05 December, 2007

Trading Skyscrapers for Mountains - Aesthetics and Relativity

One month ago, I would stand up in my desk, and peer out over the Chicago River, seeing a mix of high rise buildings of downtown Chicago’s Loop. Right now, I stand up in my desk, peering North of Boise a bit, and I see the foothills North of Boise. There is something to be said for the aesthetic of the West and the “Golden Hours” here in the West. “Golden Hour,” as I understand the expression, is a phrase spawned from cinematography. I know Terrence Malik prefers only to film during “Golden Hour” as the light works best with the cameras. If one were to Wikipedia “Golden Hour” (http://en.wikipedia.org/wiki/Golden_hour_%28photography%29), they would find that these hours are the first following dawn and the last prior to dusk.

With work, I have been getting here prior to sunrise, and leaving just following sunset. From my desk, when I stand, I see the “foothills,” I think in the Midwest we would call these “foothills” “small mountains,” diffused of light cascading and undulating around the rises and falls of the land. This is the scene I get from my office these days. I reckon that it has more to do with where one is at with their life. I say that, in that many think the idea of a massive city is about as beautiful as it gets.

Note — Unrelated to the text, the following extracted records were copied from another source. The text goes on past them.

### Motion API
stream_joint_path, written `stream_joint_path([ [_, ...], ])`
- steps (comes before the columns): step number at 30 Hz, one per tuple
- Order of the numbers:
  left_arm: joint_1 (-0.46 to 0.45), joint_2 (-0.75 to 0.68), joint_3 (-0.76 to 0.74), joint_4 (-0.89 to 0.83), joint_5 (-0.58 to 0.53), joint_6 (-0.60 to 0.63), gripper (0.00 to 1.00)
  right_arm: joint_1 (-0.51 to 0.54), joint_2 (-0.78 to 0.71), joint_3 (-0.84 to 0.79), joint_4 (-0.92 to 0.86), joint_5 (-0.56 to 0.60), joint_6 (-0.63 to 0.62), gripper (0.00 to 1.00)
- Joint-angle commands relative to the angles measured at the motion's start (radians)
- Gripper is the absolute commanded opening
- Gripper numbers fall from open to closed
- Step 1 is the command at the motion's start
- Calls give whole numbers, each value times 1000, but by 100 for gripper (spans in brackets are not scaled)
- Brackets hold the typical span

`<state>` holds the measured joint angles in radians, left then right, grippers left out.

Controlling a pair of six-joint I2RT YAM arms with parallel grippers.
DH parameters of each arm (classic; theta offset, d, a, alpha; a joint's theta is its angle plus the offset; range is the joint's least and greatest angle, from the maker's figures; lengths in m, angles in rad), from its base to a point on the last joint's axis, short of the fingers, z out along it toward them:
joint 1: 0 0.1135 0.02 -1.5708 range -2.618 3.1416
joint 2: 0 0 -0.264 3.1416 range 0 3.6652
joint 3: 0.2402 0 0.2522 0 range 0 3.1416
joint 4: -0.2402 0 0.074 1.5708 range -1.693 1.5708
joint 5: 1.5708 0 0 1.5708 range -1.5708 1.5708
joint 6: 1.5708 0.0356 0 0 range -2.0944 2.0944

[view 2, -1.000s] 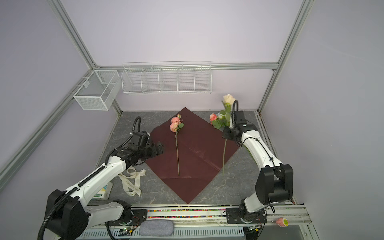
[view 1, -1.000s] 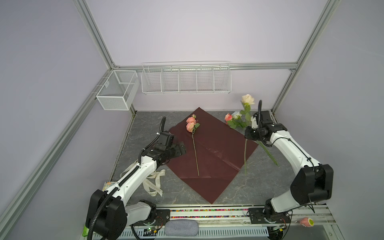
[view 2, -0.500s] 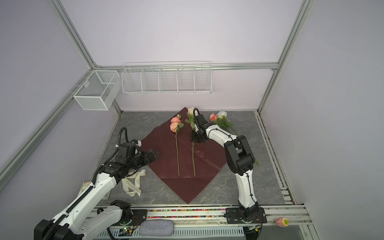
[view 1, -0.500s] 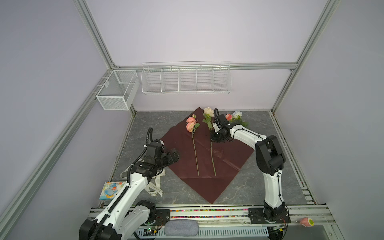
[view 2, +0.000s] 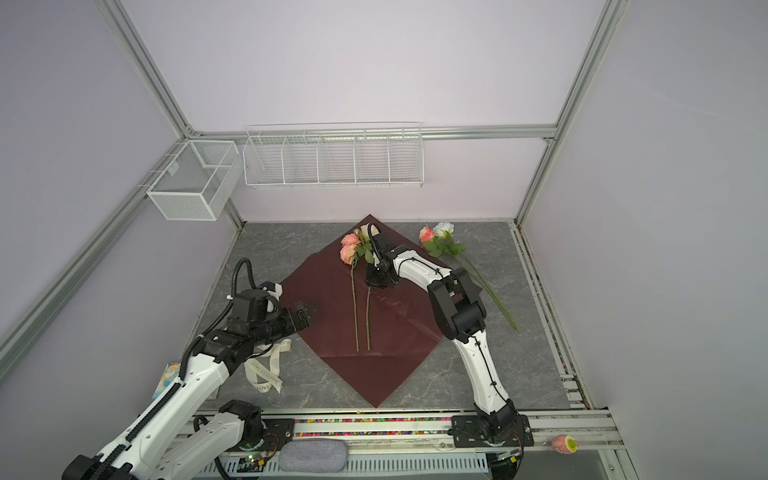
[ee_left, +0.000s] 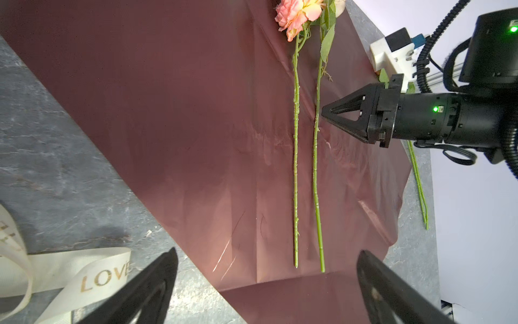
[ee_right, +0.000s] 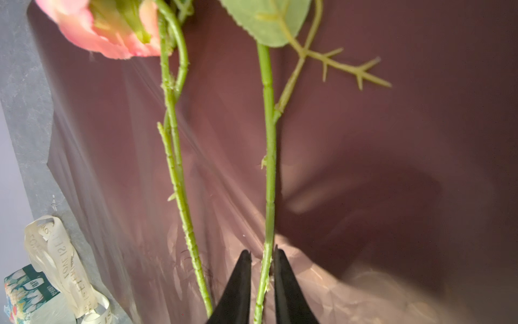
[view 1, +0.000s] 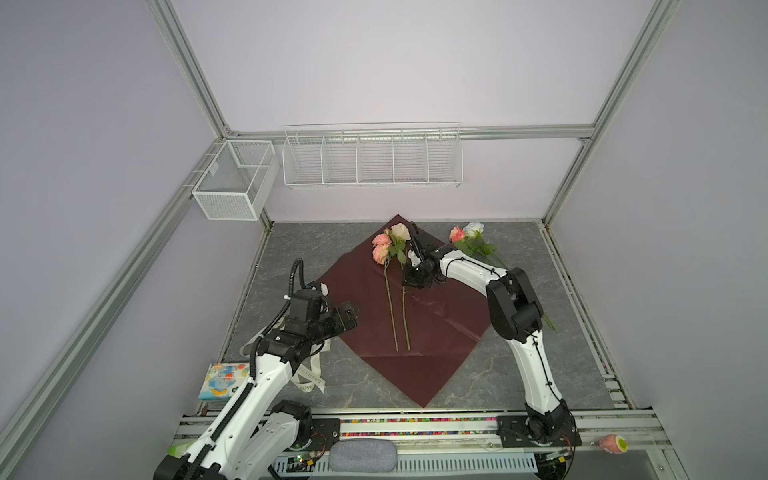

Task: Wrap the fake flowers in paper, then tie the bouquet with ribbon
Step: 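Carry the cream rose onto the paper beside the pink flower and release, then move the right gripper to the flowers and grasp a pink rose stem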

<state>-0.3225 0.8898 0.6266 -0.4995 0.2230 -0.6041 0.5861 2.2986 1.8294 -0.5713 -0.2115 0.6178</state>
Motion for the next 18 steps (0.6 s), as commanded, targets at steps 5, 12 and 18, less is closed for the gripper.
stream_joint_path([
  [5,4,9,32,12,67,46,99,4,-165,-77,-32,33,-51,33],
  [12,-13,95,3,218,259,-41,100,-60,-395,-313,-65,266,-228,44],
  [18,-96,166,66,211,228,3,100,-296,-509,-477,-83,248,-342,47],
])
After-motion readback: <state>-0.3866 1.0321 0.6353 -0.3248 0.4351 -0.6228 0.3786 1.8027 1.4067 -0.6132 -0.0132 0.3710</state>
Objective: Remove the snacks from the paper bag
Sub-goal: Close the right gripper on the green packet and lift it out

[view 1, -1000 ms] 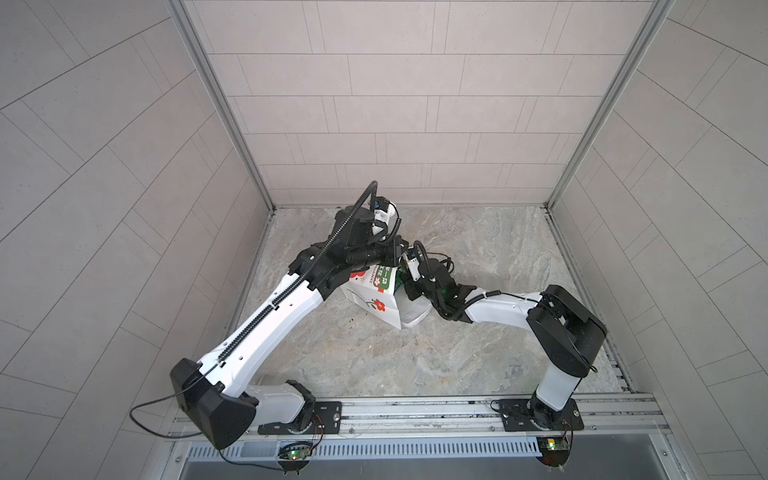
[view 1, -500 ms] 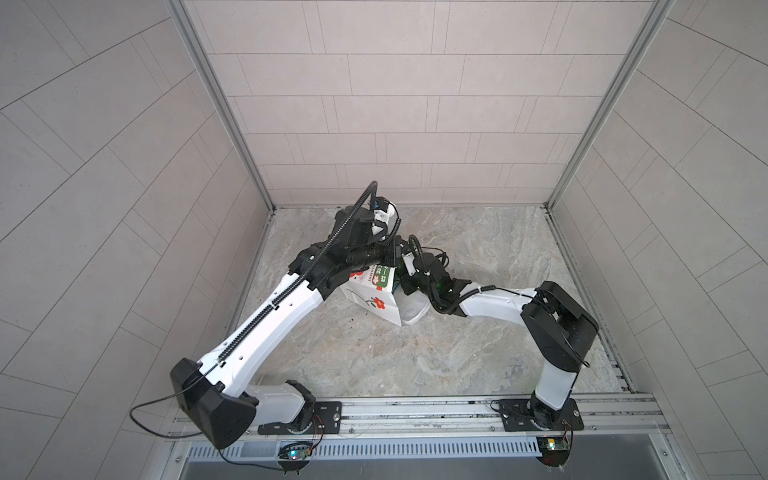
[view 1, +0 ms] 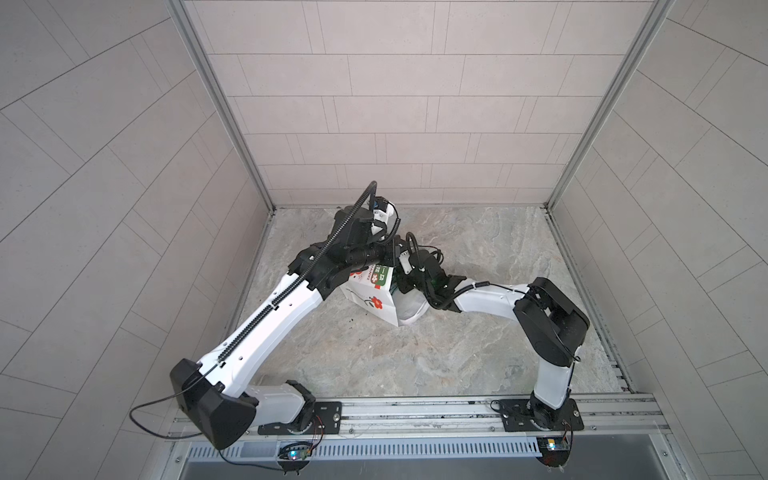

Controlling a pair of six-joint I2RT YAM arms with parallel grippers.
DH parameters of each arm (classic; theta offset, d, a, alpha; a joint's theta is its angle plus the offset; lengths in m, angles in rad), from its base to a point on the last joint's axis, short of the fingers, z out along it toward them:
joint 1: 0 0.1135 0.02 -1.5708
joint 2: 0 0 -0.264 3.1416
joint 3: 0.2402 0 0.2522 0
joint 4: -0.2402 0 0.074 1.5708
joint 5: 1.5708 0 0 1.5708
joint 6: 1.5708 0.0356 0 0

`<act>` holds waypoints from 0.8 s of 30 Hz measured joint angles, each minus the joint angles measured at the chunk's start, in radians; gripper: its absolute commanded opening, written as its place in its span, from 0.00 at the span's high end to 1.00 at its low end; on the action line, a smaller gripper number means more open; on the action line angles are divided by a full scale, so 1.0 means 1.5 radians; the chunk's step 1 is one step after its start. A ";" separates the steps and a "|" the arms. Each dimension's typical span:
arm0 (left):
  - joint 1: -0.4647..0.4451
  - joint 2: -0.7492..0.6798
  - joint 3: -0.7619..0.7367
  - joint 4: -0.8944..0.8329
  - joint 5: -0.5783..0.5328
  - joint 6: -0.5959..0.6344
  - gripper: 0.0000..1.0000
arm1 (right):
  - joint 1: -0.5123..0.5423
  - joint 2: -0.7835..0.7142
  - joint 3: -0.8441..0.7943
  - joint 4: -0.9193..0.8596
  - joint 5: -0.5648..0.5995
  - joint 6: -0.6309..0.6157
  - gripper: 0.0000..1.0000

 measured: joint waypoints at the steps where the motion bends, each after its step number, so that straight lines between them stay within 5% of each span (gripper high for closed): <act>1: -0.001 -0.001 0.000 0.000 -0.001 0.000 1.00 | 0.000 -0.008 -0.006 -0.005 -0.006 -0.001 1.00; 24: -0.008 -0.026 0.000 0.000 -0.074 -0.023 1.00 | -0.013 -0.246 -0.113 -0.122 -0.111 -0.001 1.00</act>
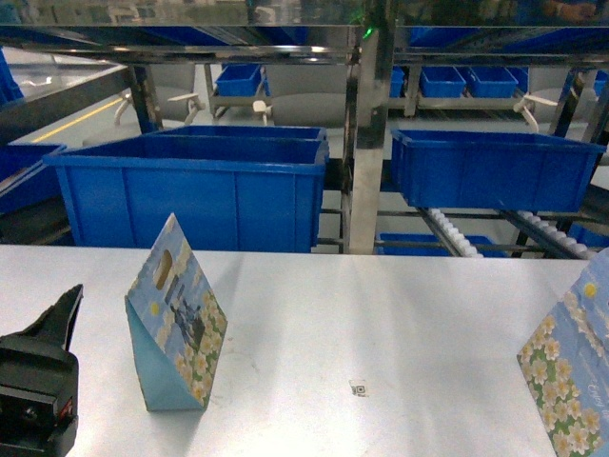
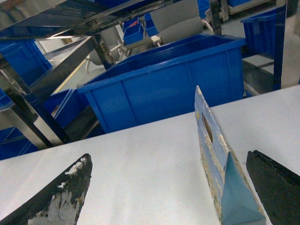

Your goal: Move flower gift bag to table near conveyor

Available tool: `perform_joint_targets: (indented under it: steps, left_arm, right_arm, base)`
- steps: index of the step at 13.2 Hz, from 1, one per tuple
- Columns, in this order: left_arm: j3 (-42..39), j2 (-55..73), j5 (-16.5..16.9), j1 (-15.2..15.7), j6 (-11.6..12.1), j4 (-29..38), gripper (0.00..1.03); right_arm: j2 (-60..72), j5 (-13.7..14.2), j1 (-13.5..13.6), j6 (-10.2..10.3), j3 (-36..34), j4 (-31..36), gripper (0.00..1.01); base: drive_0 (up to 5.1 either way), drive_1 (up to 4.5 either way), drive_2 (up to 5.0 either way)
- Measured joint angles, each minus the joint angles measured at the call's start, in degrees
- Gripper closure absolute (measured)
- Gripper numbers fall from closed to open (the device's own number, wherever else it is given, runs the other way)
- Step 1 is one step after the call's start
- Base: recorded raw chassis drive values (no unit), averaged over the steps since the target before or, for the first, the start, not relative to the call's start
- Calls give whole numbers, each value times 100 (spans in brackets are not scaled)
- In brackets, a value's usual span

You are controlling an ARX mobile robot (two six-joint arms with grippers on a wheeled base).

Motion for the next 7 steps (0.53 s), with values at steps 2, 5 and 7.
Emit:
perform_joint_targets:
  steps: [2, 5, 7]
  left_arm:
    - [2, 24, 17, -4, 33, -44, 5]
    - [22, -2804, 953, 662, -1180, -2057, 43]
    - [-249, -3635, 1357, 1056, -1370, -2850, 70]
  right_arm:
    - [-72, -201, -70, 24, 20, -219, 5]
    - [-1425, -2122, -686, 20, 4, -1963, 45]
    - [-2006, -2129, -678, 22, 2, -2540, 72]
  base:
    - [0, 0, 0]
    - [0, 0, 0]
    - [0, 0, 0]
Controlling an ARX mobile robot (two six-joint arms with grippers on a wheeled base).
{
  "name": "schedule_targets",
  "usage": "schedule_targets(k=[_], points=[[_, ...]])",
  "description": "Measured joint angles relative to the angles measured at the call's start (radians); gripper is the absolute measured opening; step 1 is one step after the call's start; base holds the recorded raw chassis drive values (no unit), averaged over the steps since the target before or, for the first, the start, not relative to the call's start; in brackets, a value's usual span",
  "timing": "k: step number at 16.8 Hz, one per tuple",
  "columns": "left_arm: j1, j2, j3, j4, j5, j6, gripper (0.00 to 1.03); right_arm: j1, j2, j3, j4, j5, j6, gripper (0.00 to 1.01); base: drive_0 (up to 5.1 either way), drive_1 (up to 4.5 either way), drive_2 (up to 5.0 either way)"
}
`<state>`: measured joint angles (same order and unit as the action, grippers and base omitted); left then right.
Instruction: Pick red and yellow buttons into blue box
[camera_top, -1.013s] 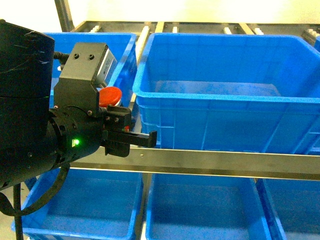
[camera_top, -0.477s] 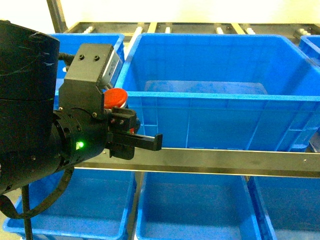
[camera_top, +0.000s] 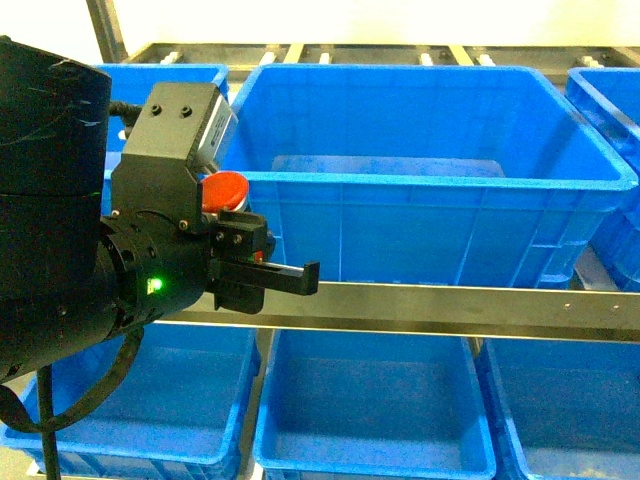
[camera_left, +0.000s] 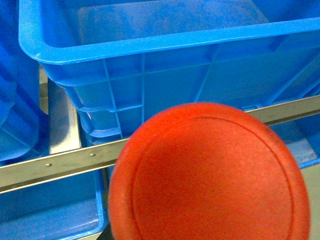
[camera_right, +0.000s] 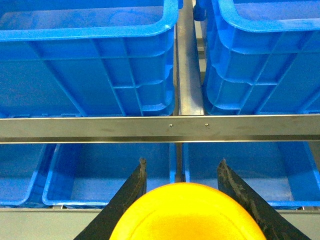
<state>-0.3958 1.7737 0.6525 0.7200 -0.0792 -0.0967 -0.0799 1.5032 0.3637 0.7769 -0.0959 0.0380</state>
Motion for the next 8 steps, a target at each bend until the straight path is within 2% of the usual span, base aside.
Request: schedule_targets(k=[1, 5, 8], points=[[0.0, 0.0, 0.0, -0.007, 0.0, 0.0, 0.25, 0.0, 0.0, 0.0, 0.001, -0.001, 0.0, 0.38, 0.0, 0.0, 0.0], [0.003, 0.0, 0.0, -0.01, -0.003, 0.0, 0.25, 0.001, 0.0, 0.0, -0.005, -0.002, 0.0, 0.38, 0.0, 4.2, -4.3], [0.007, 0.0, 0.003, -0.009, -0.005, 0.0, 0.25, 0.001, 0.0, 0.002, -0.002, -0.002, 0.0, 0.38, 0.0, 0.0, 0.0]])
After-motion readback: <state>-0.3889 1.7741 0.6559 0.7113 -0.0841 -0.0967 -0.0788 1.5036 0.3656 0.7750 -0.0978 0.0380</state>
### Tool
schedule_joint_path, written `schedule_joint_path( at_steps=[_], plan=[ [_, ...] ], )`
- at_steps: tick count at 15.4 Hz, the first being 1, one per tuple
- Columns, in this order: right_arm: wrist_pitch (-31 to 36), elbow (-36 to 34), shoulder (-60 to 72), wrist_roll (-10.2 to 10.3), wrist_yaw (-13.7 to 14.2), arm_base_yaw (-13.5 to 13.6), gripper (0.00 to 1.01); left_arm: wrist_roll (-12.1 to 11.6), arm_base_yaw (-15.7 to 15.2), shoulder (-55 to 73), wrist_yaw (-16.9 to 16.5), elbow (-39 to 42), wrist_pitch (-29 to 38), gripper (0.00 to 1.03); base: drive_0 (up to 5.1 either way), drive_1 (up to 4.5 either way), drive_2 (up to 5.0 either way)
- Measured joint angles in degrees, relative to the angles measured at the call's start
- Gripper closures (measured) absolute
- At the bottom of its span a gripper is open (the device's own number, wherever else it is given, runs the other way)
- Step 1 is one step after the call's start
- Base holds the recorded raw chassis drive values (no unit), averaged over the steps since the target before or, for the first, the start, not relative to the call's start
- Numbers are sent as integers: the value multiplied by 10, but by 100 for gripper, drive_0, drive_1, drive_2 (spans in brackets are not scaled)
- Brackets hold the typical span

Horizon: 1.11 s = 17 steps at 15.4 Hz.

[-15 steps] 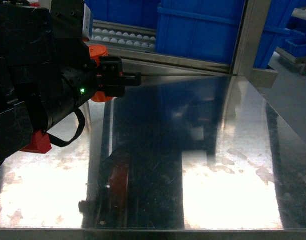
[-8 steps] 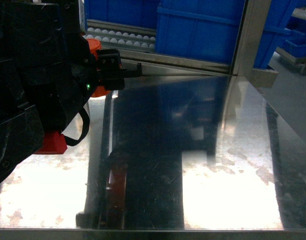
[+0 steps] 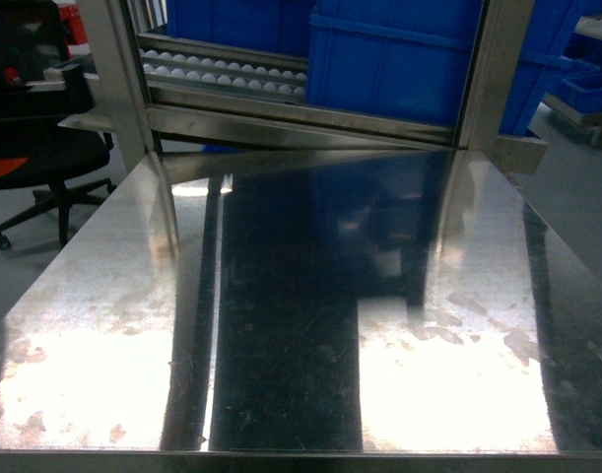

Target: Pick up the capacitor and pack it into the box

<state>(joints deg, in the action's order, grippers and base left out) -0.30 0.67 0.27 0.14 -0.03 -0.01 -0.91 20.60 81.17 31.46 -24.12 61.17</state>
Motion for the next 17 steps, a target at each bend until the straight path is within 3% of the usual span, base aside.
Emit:
schedule_joint_path(
  at_steps=[4, 5, 6, 7, 14, 16, 17],
  plan=[
    [0, 0, 0, 0, 0, 0, 3, 5, -3, -44, 10, 29, -17, 60, 0, 0, 0],
    [0, 0, 0, 0, 0, 0, 3, 6, -25, -73, -71, 36, -81, 60, 0, 0, 0],
    [0, 0, 0, 0, 0, 0, 3, 6, -45, -111, -134, 69, -96, 60, 0, 0, 0],
    [0, 0, 0, 0, 0, 0, 3, 6, -65, -146, -167, 95, -99, 60, 0, 0, 0],
    [0, 0, 0, 0, 0, 0, 3, 7, -145, -335, -250, 196, -189, 60, 0, 0, 0],
    [0, 0, 0, 0, 0, 0, 3, 7, -152, -346, -262, 219, -158, 60, 0, 0, 0],
    [0, 0, 0, 0, 0, 0, 3, 7, -187, -365, -303, 231, -193, 60, 0, 0, 0]
  ],
)
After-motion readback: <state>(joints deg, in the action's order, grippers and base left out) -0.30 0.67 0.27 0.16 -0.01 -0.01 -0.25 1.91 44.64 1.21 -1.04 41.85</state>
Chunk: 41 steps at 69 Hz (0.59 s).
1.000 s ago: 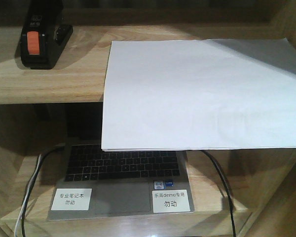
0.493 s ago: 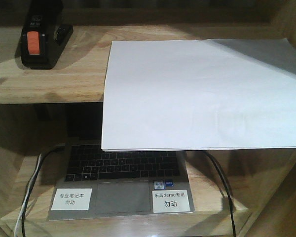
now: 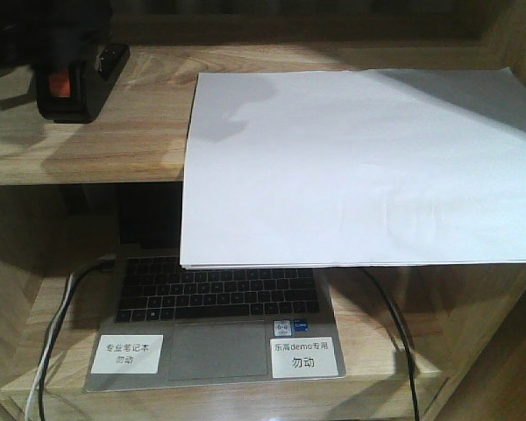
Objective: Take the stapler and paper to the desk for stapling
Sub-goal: 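Close the left gripper on the black stapler and lift it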
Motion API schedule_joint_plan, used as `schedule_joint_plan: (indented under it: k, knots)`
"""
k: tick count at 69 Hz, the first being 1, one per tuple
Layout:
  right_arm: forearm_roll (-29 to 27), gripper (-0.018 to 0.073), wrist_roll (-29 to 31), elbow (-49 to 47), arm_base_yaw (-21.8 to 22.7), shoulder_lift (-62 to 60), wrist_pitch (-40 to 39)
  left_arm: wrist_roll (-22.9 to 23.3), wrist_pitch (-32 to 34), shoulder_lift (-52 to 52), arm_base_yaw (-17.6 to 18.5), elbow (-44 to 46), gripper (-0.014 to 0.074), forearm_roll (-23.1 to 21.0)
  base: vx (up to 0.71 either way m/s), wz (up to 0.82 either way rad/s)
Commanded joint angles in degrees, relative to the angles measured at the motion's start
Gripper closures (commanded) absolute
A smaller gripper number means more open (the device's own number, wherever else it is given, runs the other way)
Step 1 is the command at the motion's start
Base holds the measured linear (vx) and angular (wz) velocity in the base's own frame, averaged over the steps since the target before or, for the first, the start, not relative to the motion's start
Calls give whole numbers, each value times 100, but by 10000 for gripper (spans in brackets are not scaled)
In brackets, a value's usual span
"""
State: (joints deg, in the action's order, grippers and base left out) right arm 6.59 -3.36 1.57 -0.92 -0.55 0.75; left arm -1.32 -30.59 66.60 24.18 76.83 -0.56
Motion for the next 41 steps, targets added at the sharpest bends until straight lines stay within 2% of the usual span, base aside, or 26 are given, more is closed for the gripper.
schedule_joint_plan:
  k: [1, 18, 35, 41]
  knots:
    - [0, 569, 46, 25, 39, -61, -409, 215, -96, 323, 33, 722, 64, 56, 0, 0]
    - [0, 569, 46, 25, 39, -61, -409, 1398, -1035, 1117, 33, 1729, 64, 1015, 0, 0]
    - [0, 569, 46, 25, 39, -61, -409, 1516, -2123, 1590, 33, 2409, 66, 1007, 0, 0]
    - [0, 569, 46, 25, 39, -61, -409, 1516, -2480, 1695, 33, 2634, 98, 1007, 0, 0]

Chicago, like London, San Francisco, Singapore, Sydney or Dubai, is known for its skyline and its aesthetic predicated off of its landmarks. I am quite certain that there is a twenty-two-year-old recent graduate from a Big Ten University who awakens in the morning thinking the same thing about the Loop, and how they are so excited to be in the “big city” away from their small farm town in some Midwestern state.

I guess at the net of it, that is one thing we can say about ourselves, aesthetics and their appreciation is something entirely relative. This relativity is predicated from personal experience, education and desensitization. I don’t think I am espousing anything we have all thought before, but methinks it takes a phase of change and transformation to appreciate these things.